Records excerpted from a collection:
■ ■ ■ ■ ■ ■ ■

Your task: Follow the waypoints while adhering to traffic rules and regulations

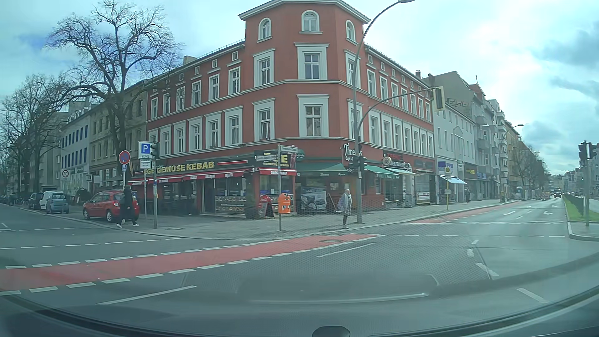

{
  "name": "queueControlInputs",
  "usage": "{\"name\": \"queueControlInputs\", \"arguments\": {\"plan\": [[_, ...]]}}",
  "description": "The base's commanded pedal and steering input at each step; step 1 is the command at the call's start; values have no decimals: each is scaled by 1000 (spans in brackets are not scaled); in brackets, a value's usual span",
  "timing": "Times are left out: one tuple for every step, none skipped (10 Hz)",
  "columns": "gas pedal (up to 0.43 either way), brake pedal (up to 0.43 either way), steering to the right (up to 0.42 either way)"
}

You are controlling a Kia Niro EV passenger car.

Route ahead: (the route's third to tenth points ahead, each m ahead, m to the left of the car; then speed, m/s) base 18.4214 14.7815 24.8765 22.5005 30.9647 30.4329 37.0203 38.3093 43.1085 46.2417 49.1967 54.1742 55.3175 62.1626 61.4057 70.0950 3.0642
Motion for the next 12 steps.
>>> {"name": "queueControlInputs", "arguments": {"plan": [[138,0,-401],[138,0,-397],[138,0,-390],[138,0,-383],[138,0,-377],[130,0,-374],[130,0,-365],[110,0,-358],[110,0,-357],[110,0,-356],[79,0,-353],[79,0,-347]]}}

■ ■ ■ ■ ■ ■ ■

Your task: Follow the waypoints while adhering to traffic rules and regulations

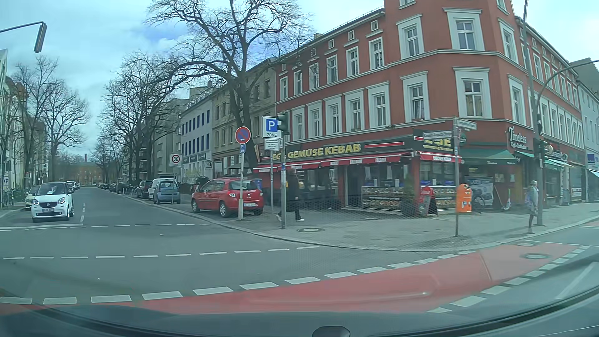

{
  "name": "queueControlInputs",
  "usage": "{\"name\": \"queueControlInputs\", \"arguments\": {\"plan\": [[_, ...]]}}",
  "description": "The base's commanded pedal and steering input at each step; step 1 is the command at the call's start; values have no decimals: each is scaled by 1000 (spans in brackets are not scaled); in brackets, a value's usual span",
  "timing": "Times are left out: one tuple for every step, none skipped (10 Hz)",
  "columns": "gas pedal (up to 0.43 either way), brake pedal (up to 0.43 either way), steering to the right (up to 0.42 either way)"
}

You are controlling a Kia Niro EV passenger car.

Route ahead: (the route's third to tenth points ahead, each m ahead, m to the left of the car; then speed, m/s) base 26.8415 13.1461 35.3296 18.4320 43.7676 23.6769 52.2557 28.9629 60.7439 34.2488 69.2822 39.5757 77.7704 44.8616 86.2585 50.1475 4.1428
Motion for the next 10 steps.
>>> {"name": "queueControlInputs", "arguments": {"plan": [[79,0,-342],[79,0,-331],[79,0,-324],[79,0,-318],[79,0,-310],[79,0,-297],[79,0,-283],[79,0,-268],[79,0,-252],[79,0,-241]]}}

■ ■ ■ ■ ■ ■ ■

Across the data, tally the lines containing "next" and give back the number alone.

RESULT OF THIS TASK:
2